Die moderne Geschichte der arabischen Welt weist zahlreiche politische Wendepunkte und Umbruchphasen auf, von denen einige primär ein Land betreffen, während andere über die Grenzen der Nationalstaaten hinaus Wirkung zeigen. Diese politischen Wendepunkte sind zumeist mit tiefgreifenden gesellschaftlichen und ökonomischen Umbrüchen verbunden und bringen Veränderungen in ideologischen Ausrichtungen und im kulturellen Feld mit sich.
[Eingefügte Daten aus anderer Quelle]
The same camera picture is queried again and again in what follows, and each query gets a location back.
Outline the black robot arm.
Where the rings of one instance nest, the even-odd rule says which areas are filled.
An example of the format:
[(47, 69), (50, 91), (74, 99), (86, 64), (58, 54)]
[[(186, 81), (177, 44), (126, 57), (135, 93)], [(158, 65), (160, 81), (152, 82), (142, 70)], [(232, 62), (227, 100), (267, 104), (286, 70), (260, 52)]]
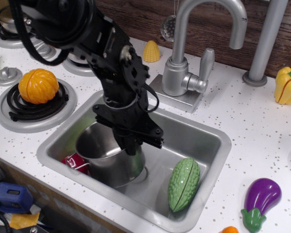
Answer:
[(100, 80), (103, 104), (93, 111), (127, 154), (147, 143), (160, 148), (163, 130), (149, 117), (143, 64), (126, 33), (93, 0), (11, 0), (19, 37), (37, 61), (56, 66), (69, 54), (85, 60)]

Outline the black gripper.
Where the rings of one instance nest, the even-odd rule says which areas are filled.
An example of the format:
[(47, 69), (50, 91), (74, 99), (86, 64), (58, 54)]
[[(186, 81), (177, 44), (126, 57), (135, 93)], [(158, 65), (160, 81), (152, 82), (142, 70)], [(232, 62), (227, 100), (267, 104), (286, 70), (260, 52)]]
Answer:
[(114, 108), (105, 104), (95, 104), (92, 108), (96, 120), (112, 129), (114, 138), (128, 155), (135, 155), (144, 142), (161, 148), (163, 129), (159, 127), (134, 100), (123, 108)]

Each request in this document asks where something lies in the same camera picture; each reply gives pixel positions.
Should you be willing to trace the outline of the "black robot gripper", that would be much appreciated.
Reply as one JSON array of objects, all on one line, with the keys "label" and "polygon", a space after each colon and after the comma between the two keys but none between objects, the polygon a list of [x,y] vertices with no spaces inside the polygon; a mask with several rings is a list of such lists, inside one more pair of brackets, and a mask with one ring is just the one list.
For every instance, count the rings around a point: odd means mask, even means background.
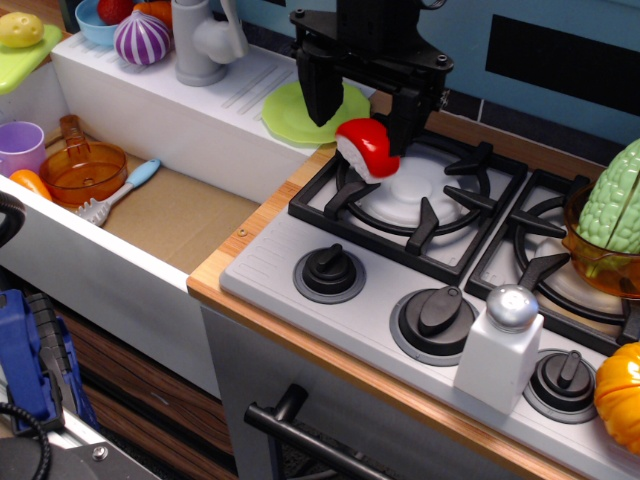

Intellektuelle, Literat*innen und Künstler*innen setzen sich in ihren Arbeiten mit diesen Umbrüchen auseinander, vermitteln unterschiedliche Perspektiven und setzen unterschiedliche Schwerpunkte. Und auch wenn die späten 1950er und frühen 1960er Jahre als die Zeit des literarischen Engagements (iltizam) gelten, spricht auch aus späteren Texten der Wille, die gelebte Realität nicht nur widerzuspiegeln, sondern ‒ nicht zuletzt durch das Experimentieren mit Form und Sprache ‒ zu kritischem Denken und gar zur aktiven Veränderung dieser Realität anzuregen.

 

Im Seminar werden wir uns anhand literarischer Texte aus unterschiedlichen Ländern mit einer Reihe von politischen Wendepunkten beschäftigen. Palästinensische Autor*innen schreiben etwa über die Auswirkungen des Nahostkonflikts, der Nakba (1948), der Naksa (1967) oder der (ersten) Intifada (1987), über Heimatverlust, Leben unter der Besatzung oder Geschlechterverhältnisse. Prägende Phasen der algerischen Geschichte wie der Unabhängigkeitskrieg (1954-1962) und das ‚schwarze Jahrzehnt‘ des islamistischen Terrors (1990er Jahre) werden in der arabisch- wie in der französischsprachigen Literatur reflektiert. Der Wandel in der Auseinandersetzung mit dem libanesischen Bürgerkrieg (1975-1990) und seinen Nachwirkungen lässt sich anhand von Romanen, Graphic Novel und Performance, von Kriegsbeginn bis heute, nachvollziehen. Auch die ägyptische Literatur reflektiert in ihren vielfältigen Formen die politisch-gesellschaftlichen Umbrüche, etwa die Revolution der Freien Offiziere (1952), die mit Sadats Präsidentschaft einsetzende neoliberale infitaḥ-Politik (1973‒) und die Revolution von 2011. Literatur in Exil und Diaspora steht oftmals im Spannungsfeld von Ereignissen in der Herkunftsregion und der ‚neuen Heimat‘. Geplant ist, dass die Seminarteilnehmer*innen sich zu länderspezifischen Kleingruppen zusammenfinden, innerhalb derer sie sich mit den jeweiligen historischen Umbruchsituationen auseinandersetzen und herausarbeiten, mit welchen inhaltlichen Aspekten, aus welcher Perspektive und mit welchen literarischen Formen diese in den literarischen Texten verhandelt werden.

 

Literatur zur Einführung: Angelika Neuwirth, Andreas Pflitsch, Barbara Winckler (Hg.): Arabische Literatur, postmodern (2004); M. M. Badawi (Hg.): Modern Arabic Literature, Cambridge 1992 (CHAL); Roger Allen: The Arabic Novel. An Historical and Critical Introduction, Syracuse 1995; Verena Klemm, Beatrice Gruendler (Hg.): Understanding Near Eastern Literatures. A Spectrum of Interdisciplinary Approaches, Wiesbaden 2000; Friederike Pannewick, Georges Khalil (Hg.): Commitment and Beyond: Reflections on/of the Political in Arabic Literature since the 1940s (2015); Nayef R. F. Al-Rodhane, Graeme P. Herd, Lisa Watanabe: Critical Turning Points in the Middle East 1915-2015 (2011).